Korespondencja z Londynu
Sztafetę zaczęła Małgorzata Hołub. Pierwsze okrążenie jest po torach, więc różnice między biegnącymi są z początku nieco mylące, ale w strefie zmian widzieliśmy już Polki na czwartym, może piątym miejscu. Iga Baumgart biegła druga i znów, żadnego oszczędzania, ile mocy w w nogach i powietrza w płucach – do przodu.
Amerykanki w osobie Allyson Felix zyskały przewagę na resztą, jednak z nimi równać się trudno, ale gdy kontuzjowana Anneisha McLaughlin-Whilby z Jamajki nagle padła na bieżnię po niespełna dwustu metrach drugiego okrążenia, to układ sił w twardej walce o pozostałe medale nagle się zmienił. W Polki też wstąpiła nadzieja.
Baumgart oddała pałeczkę na trzeciej pozycji, za Brytyjkami. Aleksandra Gaworska niesiona nową energia utrzymała to wietne miejsce, choć Francuzki i Nigeryjki wydawały się groźne. Gdy Justyna Święty (zastępująca Patrycję Wyciszkiewicz) popędziła na trasę, trudno było nie widzieć tego brązu na szyjach Polek.
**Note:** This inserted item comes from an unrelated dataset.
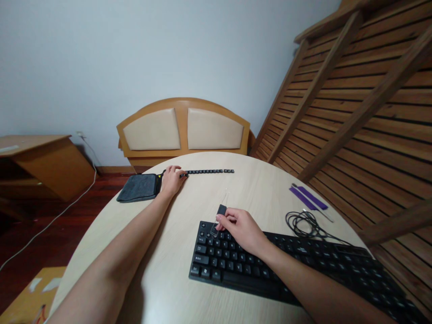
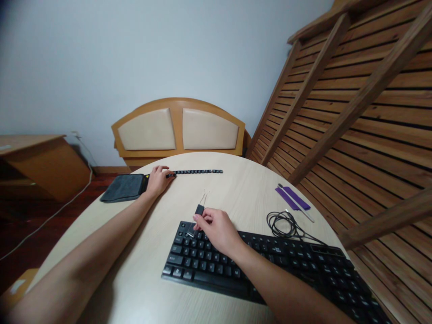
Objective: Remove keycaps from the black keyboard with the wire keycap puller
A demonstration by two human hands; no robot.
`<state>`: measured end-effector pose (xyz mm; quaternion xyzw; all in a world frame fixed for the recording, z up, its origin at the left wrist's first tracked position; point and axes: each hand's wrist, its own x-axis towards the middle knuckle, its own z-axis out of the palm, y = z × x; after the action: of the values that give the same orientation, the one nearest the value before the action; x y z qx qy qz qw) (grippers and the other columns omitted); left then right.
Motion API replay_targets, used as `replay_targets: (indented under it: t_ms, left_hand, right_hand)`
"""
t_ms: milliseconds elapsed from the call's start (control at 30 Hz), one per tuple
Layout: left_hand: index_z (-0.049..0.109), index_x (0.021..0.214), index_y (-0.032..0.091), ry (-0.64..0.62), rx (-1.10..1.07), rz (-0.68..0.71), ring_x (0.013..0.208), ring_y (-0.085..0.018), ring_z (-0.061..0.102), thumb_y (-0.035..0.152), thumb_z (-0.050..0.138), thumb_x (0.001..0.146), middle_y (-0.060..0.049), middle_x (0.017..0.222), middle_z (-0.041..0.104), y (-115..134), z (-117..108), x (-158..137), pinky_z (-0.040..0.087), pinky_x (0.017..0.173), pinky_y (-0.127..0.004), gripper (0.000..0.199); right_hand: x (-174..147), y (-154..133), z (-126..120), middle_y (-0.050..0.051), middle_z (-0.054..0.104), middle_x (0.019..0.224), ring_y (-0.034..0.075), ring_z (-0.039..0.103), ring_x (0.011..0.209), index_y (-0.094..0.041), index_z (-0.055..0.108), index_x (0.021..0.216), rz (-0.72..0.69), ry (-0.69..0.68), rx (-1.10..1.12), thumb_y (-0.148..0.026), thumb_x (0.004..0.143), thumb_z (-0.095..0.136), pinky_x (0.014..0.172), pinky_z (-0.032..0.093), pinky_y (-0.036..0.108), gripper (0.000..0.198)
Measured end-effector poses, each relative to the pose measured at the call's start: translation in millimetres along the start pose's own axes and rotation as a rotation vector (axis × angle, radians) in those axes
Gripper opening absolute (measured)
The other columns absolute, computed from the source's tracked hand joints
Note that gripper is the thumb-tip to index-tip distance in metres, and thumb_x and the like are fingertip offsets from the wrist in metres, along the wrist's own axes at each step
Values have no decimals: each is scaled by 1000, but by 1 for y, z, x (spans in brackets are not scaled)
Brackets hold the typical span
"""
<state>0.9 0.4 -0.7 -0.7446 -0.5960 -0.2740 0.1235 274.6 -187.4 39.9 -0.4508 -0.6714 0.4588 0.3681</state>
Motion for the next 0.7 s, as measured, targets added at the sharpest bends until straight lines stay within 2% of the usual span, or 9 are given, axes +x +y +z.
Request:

Pani Justyna, choć rekonwalescentka, dała radę. Nie tylko obroniła brązowy medal, ale przed metą zaczęła zbliżać się do Brytyjki Emily Diamond. Dystansu zabrakło, trudno, ale każdy medal mistrzostw świata ma ogromną wartość. Polki poszły przygotować się do dekoracji, dostaliśmy chwilę oddechu przed sztafetą męską, która też obiecywała wiele.